**DATA RECORDS:**

######

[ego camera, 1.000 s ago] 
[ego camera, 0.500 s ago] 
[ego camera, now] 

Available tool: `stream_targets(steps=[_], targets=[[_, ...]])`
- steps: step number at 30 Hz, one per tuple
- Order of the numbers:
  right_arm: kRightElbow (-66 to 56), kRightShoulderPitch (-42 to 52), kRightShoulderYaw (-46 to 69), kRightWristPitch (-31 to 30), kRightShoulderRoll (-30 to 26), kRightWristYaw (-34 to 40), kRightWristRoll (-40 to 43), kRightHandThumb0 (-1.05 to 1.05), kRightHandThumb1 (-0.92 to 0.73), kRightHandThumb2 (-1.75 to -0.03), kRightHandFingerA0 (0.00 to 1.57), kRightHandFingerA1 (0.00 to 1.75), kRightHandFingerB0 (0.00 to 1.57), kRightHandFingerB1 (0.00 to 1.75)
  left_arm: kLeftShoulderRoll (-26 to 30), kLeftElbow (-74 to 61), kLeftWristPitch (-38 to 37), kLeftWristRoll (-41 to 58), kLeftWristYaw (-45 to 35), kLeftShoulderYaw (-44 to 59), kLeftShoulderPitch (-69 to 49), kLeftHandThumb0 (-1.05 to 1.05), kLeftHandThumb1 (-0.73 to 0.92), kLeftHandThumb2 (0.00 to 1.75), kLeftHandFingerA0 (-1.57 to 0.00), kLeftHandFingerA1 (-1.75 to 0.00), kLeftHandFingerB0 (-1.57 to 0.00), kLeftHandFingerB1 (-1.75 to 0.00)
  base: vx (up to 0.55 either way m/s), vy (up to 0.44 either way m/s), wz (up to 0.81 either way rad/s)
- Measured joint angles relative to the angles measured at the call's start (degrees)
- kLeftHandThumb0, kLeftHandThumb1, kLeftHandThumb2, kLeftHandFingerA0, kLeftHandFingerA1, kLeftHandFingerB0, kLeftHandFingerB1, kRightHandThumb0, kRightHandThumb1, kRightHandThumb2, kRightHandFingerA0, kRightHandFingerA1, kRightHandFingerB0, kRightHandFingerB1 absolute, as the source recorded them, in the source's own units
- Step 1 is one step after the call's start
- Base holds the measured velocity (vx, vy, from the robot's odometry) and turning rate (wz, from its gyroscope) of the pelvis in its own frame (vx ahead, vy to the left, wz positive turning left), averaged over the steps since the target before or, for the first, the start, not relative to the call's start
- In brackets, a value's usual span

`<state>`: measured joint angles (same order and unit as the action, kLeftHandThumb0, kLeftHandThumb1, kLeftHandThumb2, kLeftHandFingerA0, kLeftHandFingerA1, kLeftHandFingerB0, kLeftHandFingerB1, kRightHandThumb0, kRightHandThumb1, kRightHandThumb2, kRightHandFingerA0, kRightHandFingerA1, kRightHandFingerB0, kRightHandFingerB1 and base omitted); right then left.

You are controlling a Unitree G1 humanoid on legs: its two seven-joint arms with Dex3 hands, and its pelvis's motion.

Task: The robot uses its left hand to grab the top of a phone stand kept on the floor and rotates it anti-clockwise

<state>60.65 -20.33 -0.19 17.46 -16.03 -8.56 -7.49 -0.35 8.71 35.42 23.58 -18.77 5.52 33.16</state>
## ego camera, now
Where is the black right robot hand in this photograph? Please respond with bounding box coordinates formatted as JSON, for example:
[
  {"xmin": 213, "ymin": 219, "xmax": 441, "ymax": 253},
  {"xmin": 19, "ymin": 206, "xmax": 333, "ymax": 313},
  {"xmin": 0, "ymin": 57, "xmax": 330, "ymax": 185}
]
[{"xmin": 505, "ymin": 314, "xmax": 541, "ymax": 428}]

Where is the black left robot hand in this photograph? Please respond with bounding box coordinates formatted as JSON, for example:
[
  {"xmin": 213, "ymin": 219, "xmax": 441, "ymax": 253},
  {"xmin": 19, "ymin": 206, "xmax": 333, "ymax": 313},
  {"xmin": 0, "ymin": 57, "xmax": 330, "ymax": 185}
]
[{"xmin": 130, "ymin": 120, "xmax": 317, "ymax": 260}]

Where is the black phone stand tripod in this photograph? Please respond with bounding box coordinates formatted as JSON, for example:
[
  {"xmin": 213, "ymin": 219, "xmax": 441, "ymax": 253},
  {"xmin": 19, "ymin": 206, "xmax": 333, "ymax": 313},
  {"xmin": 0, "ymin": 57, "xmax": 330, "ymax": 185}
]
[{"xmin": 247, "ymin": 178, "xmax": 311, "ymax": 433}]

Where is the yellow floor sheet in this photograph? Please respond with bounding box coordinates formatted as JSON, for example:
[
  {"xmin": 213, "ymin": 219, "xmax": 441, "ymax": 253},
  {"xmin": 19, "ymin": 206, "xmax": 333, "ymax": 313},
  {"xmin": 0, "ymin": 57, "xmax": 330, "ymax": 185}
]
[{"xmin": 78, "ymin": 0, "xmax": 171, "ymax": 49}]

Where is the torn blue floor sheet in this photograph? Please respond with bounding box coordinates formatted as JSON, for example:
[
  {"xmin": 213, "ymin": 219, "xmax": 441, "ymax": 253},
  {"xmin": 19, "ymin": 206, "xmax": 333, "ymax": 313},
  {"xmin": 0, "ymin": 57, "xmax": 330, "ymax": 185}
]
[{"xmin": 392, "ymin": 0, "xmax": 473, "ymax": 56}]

######

**WHAT THE TASK ASKS:** Write out each line above containing "phone".

**SOLUTION TO THE PROBLEM:**
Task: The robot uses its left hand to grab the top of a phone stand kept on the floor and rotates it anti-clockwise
Where is the black phone stand tripod in this photograph? Please respond with bounding box coordinates formatted as JSON, for example:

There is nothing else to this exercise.